We will never fully “be there”, as in totally without sin in this life, but we can overcome, totally, real sins. We can be being led to other sins that the Lord will tackle instead of just sinning a little of the same old sin every day. There is a huge difference between the two. You can have real victory over real sin and make real progress in your sanctification, where you go from one victory to the next, sometimes falling back or struggling, but advancing nonetheless. Count on your justification, as the basis for your sanctification, and you will be well on the road to continual victory. You will never finish but you will be overcoming those obstacles placed in front of you, instead of having to keep sinning a little every day.
14 comments:
I believe that Romans seven pictures the very "bondage to sin" that we (here and now) have been set free from in Christ.
Likewise, I regard victory over sin as being paralleled in the account of Israel in the promised land - that is, we have as much "rest" as our faith appropriates. For some, they simply cross the Jordan and camp there until they die. They don't understand that they must go and appropriate the land - that God will drive out the enemies before them -as- they go and take it.
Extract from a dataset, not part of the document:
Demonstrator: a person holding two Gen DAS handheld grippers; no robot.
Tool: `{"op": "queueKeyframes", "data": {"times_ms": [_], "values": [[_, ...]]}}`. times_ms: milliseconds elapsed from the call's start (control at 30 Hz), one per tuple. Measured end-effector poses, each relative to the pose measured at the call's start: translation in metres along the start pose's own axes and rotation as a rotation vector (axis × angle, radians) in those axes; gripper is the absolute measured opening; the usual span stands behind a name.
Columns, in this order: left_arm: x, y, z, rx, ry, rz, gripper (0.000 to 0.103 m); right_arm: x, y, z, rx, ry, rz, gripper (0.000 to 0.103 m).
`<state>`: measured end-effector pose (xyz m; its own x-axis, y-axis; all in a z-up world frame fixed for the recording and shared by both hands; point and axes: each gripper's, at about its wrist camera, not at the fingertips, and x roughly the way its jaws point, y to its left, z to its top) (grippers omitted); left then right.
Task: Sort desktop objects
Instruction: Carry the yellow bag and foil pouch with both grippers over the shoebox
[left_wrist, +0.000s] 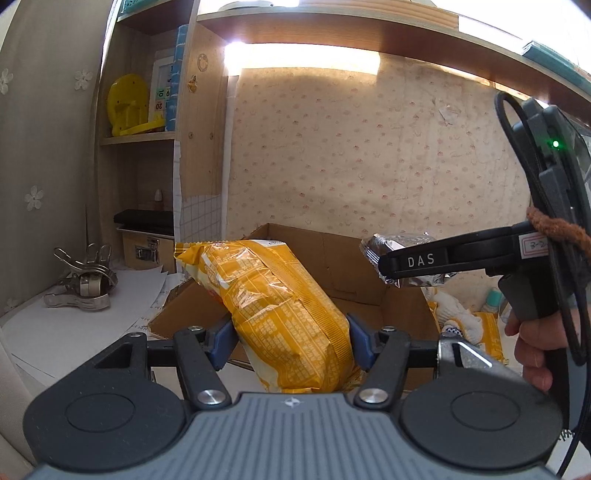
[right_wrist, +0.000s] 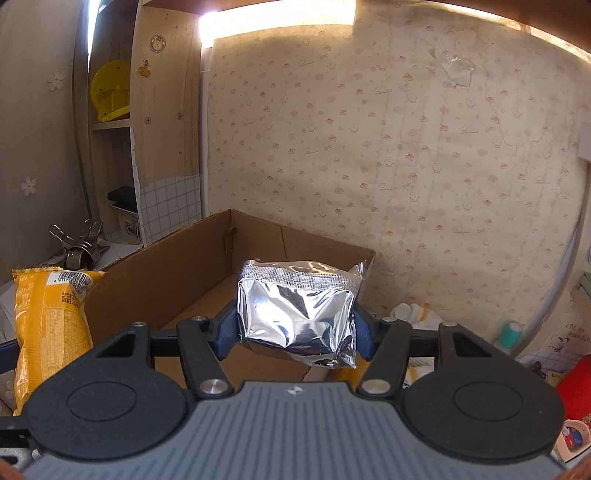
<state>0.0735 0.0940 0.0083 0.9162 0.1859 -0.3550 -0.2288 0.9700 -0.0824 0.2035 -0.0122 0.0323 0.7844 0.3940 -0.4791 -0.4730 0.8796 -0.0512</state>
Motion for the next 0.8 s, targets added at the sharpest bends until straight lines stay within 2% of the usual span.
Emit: {"op": "queueKeyframes", "data": {"times_ms": [433, 800], "values": [[0.023, -0.001, 0.001, -0.008, 0.035, 0.01, 0.064, 0.057, 0.0, 0.011, -0.02, 0.082, 0.043, 0.06], [0.032, -0.002, 0.003, -0.008, 0.054, 0.022, 0.065, 0.082, 0.008, 0.014, -0.038, 0.119, 0.063, 0.06]]}}
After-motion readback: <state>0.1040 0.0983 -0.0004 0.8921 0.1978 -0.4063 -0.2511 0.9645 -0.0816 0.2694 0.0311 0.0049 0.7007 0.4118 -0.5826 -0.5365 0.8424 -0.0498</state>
So they sit there and wonder why the land doesn't become theirs until one day they give up the ghost in defeat.
That is, I believe that one enters into as much rest as they appropriate, though I believe that one can appropriate the entirely of the promise - the "whole land" if you will.
By that I don't suggest that a person never sins again - but rather that if one preseveres unto a full victory, and gives no ground to the enemy - then no (known) sin will exercise dominion in the life of that believer. That isn't to suggest that the believer cannot lose ground, or that they never sin again - but rather that they refuse to "knowingly" sin.
I think the problem we run into today is that whenever everyone speaks about victory over sin they immediately qualify what they mean with a placating phrase that more or less says, "you never stop sinning."
I think you -can- stop sinning, at least as a matter of conscious rebellion. You will certainly be blind to your own sin in some areas - and there will be compromises that you don't recognize as such - but whenever the Holy Spirit reveals sin in your life - you will deal with it until you are victorious.
I should add - this isn't supressionism either. I am not saying that you get good at supressing the desire to sin. I am saying that when God gives you victory over sin - it removes the enslavement to that sin - such that the compelling desire to commit that sin is extinguished. The flesh will still be flesh - but it won't have the same power.
I look forward to the meta for this post.
Me too, Daniel, and thanks for those comments. As we have seen time and again, you and I are in essential agreement on this.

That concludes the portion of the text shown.